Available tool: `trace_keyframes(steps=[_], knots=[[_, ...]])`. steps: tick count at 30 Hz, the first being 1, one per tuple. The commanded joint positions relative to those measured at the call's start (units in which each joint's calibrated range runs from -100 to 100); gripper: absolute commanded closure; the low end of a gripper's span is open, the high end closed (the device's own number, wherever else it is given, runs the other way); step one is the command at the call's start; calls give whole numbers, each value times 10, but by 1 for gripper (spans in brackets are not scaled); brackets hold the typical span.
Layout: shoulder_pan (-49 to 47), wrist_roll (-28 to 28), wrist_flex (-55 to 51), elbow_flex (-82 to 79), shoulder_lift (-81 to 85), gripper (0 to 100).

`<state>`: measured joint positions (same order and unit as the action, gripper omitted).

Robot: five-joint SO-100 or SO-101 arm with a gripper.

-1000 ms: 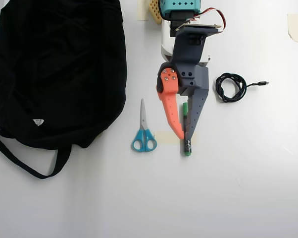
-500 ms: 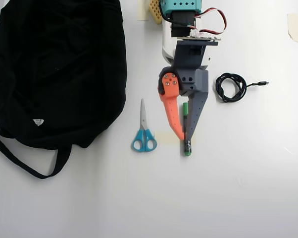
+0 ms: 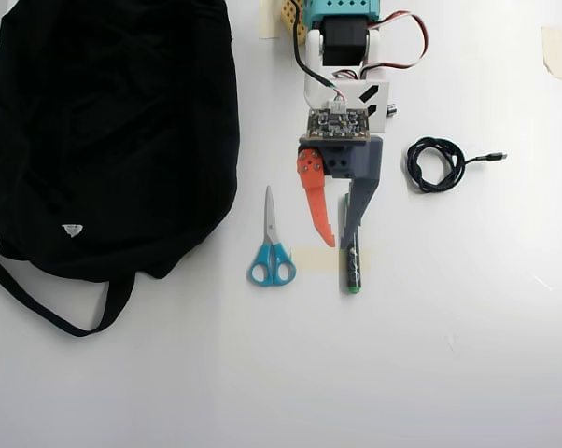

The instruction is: Put the green marker into the black bag

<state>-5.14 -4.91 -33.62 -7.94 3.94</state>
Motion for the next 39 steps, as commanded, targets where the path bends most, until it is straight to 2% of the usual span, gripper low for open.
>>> trace_keyframes(steps=[1,20,30,39], knots=[[-4,-16,-93,65,19,97],[-26,-18,-380,146,19,97],[-26,-18,-448,152,19,97],[-35,-18,-459,153,19,97]])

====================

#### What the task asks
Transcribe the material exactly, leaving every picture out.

#### Answer to the problem
Available tool: `trace_keyframes(steps=[_], knots=[[_, ...]])`. steps: tick count at 30 Hz, the first being 1, one per tuple. The commanded joint positions relative to those measured at the call's start (units in which each joint's calibrated range runs from -100 to 100); gripper: absolute commanded closure; the low end of a gripper's span is open, the high end closed (the device's own number, wherever else it is given, runs the other way); step one is the command at the call's start; calls give whole numbers, each value times 10, but by 1 for gripper (spans in brackets are not scaled); brackets hold the typical span.
Layout: shoulder_pan (-49 to 47), wrist_roll (-28 to 28), wrist_flex (-55 to 51), elbow_flex (-82 to 79), shoulder_lift (-81 to 85), gripper (0 to 100).

`<state>`: measured joint positions (same order and unit as the action, gripper omitted).

Robot: five-joint SO-100 or SO-101 arm with a gripper.

-1000 ms: 
-500 ms: 
+0 ms: 

The instruction is: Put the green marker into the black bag

<state>-5.14 -4.91 -33.62 -7.94 3.94</state>
Motion for the next 39 steps, as commanded, targets where the path bends most, until it is straight to 2% of the usual span, gripper low for open.
>>> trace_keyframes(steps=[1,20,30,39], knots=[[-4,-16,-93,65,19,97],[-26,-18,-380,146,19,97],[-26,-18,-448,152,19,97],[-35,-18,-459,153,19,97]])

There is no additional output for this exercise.